(WORK TO BE COMPLETED): Filter the entries down to the lines containing "camera", and copy those lines.

(STORED DATA):

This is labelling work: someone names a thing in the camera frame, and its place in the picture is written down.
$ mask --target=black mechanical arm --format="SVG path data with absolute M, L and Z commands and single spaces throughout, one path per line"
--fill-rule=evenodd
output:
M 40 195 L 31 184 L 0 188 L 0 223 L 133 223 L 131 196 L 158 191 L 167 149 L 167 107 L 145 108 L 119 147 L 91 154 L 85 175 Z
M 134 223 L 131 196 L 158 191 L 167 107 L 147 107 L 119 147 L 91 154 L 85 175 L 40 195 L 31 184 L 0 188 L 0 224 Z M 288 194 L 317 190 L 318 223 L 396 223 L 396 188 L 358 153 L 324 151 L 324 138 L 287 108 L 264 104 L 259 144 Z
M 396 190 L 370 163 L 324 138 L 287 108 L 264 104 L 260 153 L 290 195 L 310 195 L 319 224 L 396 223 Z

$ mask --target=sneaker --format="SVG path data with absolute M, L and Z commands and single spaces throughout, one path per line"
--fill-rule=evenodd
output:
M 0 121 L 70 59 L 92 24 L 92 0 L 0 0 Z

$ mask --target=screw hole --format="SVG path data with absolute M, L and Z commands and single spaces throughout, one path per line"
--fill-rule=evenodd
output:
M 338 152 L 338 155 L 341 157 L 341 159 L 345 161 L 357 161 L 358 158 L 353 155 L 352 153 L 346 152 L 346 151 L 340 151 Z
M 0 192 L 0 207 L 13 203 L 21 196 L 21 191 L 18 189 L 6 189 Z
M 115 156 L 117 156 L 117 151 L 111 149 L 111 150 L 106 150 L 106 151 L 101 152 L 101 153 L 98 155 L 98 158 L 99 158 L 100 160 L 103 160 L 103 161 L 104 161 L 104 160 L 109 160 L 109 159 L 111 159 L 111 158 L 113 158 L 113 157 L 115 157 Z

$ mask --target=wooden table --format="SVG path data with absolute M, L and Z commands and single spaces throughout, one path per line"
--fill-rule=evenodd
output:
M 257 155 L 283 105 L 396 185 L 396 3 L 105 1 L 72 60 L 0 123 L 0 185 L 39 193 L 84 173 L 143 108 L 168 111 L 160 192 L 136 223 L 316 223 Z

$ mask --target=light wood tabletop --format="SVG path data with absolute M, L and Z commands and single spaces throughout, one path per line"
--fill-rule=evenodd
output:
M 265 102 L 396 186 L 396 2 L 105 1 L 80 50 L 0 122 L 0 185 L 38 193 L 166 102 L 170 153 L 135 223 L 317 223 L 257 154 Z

---

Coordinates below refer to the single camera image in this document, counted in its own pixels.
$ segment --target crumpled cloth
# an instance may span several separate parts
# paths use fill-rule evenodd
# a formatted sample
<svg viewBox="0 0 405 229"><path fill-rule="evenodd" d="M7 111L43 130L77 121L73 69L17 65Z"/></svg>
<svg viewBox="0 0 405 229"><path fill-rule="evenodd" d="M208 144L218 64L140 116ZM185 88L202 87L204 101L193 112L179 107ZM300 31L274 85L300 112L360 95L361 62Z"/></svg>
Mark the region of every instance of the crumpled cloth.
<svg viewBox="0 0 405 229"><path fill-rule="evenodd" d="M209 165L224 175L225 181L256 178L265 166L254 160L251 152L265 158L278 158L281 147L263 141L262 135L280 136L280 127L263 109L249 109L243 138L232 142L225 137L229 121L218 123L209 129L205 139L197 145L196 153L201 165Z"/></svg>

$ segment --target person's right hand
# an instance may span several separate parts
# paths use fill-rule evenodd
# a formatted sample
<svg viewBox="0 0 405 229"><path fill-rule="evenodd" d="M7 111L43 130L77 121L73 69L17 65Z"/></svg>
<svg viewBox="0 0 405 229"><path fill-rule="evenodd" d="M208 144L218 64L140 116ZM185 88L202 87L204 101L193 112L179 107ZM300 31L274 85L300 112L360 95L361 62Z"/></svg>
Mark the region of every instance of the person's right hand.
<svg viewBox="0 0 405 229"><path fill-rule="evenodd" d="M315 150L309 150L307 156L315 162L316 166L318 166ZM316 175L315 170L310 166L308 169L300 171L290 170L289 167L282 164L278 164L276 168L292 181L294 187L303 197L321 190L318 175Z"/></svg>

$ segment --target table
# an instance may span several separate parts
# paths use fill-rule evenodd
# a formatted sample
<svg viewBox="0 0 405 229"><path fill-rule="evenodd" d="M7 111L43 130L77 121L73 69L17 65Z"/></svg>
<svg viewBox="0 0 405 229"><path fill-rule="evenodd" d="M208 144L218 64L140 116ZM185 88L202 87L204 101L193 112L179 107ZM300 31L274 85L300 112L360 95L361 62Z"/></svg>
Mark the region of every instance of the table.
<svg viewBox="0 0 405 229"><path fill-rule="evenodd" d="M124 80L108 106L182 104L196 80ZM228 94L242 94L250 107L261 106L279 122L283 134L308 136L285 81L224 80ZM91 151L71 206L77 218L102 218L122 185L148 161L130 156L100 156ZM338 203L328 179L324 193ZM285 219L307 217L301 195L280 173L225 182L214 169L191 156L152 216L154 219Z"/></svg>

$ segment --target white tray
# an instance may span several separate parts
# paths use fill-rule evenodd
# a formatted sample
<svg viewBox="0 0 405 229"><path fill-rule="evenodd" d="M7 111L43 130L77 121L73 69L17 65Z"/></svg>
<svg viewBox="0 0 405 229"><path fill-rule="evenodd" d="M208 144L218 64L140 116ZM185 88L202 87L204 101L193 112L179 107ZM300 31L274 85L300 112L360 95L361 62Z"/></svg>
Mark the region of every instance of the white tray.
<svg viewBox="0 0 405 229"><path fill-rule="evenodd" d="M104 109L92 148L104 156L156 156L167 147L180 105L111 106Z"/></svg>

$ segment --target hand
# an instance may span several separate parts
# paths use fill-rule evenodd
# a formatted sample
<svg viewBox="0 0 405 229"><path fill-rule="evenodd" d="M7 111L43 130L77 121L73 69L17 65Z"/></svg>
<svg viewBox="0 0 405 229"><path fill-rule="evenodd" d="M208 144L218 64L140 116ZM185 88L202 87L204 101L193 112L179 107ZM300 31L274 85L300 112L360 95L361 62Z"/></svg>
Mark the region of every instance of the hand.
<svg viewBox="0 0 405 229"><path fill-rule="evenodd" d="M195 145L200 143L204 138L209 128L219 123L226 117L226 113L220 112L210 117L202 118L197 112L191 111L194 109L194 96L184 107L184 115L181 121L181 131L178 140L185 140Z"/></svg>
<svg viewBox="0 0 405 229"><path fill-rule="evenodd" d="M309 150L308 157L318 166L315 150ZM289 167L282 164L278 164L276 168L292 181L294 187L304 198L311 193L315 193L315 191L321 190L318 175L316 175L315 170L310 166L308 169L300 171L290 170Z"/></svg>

(SOLUTION):
This is labelling work: someone names a thing in the camera frame, and its place in the picture is written down.
Coordinates below refer to the single camera image in this document, counted in its own pixels.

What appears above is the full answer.